# TASK BRIEF:
Look below for the line holding "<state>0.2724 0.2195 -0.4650" and the line holding "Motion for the". Repeat those two and everything between, exactly.

□ □ □ □ □ □ □

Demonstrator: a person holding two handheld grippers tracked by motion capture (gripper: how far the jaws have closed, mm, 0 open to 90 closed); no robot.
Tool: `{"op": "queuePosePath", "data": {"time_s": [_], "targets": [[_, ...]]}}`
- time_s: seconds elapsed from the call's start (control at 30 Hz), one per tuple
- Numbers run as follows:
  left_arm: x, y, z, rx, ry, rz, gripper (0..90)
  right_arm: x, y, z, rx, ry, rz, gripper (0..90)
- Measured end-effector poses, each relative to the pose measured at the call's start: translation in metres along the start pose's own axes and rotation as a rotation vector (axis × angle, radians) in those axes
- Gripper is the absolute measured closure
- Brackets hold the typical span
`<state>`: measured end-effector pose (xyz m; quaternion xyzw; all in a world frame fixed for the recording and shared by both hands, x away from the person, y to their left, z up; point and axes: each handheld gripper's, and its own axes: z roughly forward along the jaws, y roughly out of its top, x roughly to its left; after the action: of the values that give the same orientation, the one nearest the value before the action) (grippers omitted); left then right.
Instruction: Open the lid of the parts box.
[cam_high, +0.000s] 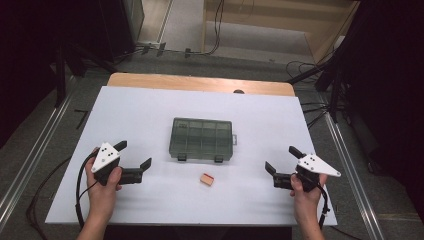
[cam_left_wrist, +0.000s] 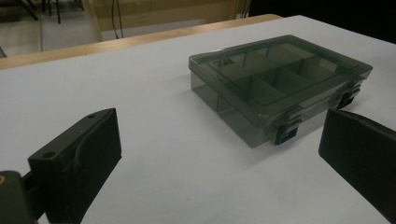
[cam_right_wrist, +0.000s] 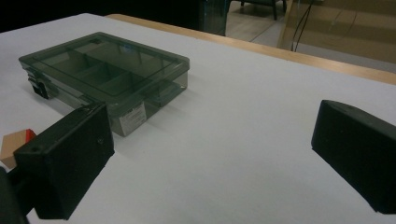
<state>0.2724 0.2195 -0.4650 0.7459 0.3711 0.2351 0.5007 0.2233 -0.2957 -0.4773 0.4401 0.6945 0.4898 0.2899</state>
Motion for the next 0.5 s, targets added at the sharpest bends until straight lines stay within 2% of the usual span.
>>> {"op": "queuePosePath", "data": {"time_s": [0.23,0.33,0.5], "targets": [[-0.004,0.008,0.008,0.002,-0.019,0.006,0.0,0.004,0.014,0.004,0.007,0.016,-0.007,0.0],[-0.005,0.012,0.012,0.016,-0.043,0.019,0.0,0.006,0.023,0.009,0.016,0.032,-0.013,0.0],[-0.006,0.016,0.014,0.007,-0.057,0.024,0.0,0.008,0.03,0.014,0.012,0.039,-0.012,0.0]]}}
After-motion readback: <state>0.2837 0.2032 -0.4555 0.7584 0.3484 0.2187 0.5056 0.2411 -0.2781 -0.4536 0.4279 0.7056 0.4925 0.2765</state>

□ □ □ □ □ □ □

# RESULT:
<state>0.2724 0.2195 -0.4650 0.7459 0.3711 0.2351 0.5007 0.2233 -0.2957 -0.4773 0.4401 0.6945 0.4898 0.2899</state>
Motion for the next 0.5 s, targets added at the sharpest bends until straight lines stay within 2% of the usual span.

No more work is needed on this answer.